Between Documentary and Surrealism
Once the object is obtained, Jung builds his painterly completeness while looking at the object as an objective existence or re-perceiving it in a world of fantasy. In «Old Apartment Building»(Keumho Museum of Art, 2005), he observed and investigated citizen apartments, which were products of insane redevelopment in the 1970s, through a documentary method of approach, dealing with them as objective existences, while in «Ecstatic Architecture»(Gwanhun Gallery, 2007) he stacked up single-story houses into layers to recompose a surreal accumulative structure. But that does not mean that he pursued only single methodology in each solo exhibition. Though the centers of weight are different, the “documentary approach” and “surreal approach,” which seem to contradict one another, are mutually supportive in his works.

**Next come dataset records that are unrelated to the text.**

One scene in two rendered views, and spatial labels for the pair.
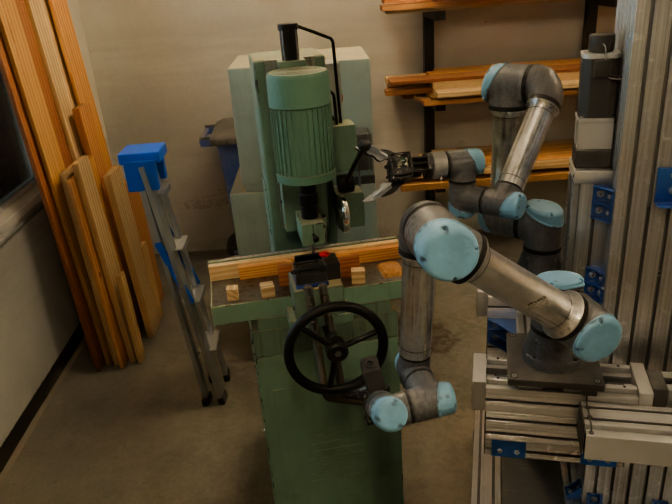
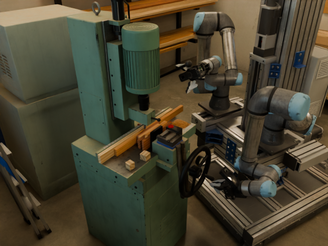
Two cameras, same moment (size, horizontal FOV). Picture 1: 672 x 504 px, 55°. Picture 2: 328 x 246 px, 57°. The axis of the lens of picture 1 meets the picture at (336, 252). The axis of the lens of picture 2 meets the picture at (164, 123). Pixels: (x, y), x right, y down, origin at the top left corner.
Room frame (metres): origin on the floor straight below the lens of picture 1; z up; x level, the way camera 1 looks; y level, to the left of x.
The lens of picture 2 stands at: (0.75, 0.98, 1.84)
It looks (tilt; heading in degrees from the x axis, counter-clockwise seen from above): 31 degrees down; 316
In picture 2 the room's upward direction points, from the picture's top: straight up
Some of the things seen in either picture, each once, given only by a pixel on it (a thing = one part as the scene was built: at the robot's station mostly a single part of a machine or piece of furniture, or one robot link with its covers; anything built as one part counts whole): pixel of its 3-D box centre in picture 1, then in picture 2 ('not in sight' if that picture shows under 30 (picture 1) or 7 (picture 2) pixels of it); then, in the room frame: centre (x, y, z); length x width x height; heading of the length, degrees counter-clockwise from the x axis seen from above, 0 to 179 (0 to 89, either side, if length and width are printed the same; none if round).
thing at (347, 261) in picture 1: (319, 270); (157, 135); (1.77, 0.05, 0.93); 0.25 x 0.01 x 0.07; 99
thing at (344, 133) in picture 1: (342, 145); not in sight; (2.09, -0.05, 1.23); 0.09 x 0.08 x 0.15; 9
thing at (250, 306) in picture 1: (313, 293); (157, 148); (1.74, 0.08, 0.87); 0.61 x 0.30 x 0.06; 99
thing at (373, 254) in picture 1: (334, 259); (152, 127); (1.86, 0.01, 0.92); 0.60 x 0.02 x 0.04; 99
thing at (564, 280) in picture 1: (558, 300); (277, 114); (1.39, -0.53, 0.98); 0.13 x 0.12 x 0.14; 8
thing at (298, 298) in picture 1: (316, 292); (170, 147); (1.66, 0.06, 0.92); 0.15 x 0.13 x 0.09; 99
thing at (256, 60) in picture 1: (294, 164); (104, 80); (2.14, 0.12, 1.16); 0.22 x 0.22 x 0.72; 9
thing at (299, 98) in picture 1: (302, 126); (141, 58); (1.85, 0.07, 1.35); 0.18 x 0.18 x 0.31
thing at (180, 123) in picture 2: (391, 267); (180, 122); (1.80, -0.16, 0.91); 0.10 x 0.07 x 0.02; 9
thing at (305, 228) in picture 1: (311, 228); (141, 114); (1.87, 0.07, 1.03); 0.14 x 0.07 x 0.09; 9

While Jung Jae-ho works on a foundation of “reality” based on thorough examination of materials, he does not present this directly. Painting does not necessarily have to paint misery as misery, and representing the object realistically does not make the object inter the realm of “reality” either. Furthermore, just because the “reality” is not presented realistically, it does not make the context of “reality” disappear. The works where “reality” is revealed directly include Hoehyeondong Monument, Daesung Mansion, Cheonbyeon Hotel, Cheonggye Tower and Changshin Tower, as seen in the titles and realistic depiction of architectural structure. But his works actually jump way out of the context of “reality.” Singlestory buildings are repeated or accumulated into gigantic structures of mass as in Jeoksan Tower and Hyundai Game Center, or visual worlds are compromised with nonvisual worlds, as in the Old Apartment series. Such attitude may be called “bone energy,” as it does not represent the visible surface captured by the photograph, but the “odor of life” permeated in the surface.

Father’s Day and My Day
According to Freud, whether it is a small slip of the tongue or a more severe symptom, repetition is the returning of what is oppressed. In «Old Apartment Building» and «Ecstatic Architecture» Jung Jae-ho repeatedly used subjects which became the modifier “old.” But as we have discovered earlier, Jung emphasizes the “odor of life” in them, rather than the “old” objects themselves. Then what is being repeated in his works is in fact on the “old” objects, but their “odors of life” they acquired while dwelling around us. The recent «Father’s Day » clearly reveals the aspect of “odor of life,” which has been repeatedly used (but used as an addition while focusing on “reality”).

The backbone of this exhibition is the documentary photographs from the 1950s to the 1980s. The photographs include the Japanese-style Gunsan Branch building of Choseon Bank, the wall of the Labor Party Building containing the scars of the Korean War, downtown Pyongyang, small aircraft for reporting, elections for the First Republic, opening ceremony for the Seoul-Busan Expressway, Jeonnam Provincial Building in May 1980, Shilmido, Shinchon Station and Dongducheon, selected from the complex constitution of Korean modern history. They are ghost-like images, which existed in the present and are now gone, but nevertheless continue to intervene in reality. But the works completely deviated from such reality. Unlike the artist’s previous works, the titles do not indicate certain subjects, and the pictureplanes are presented minus elements that indicate specific objects.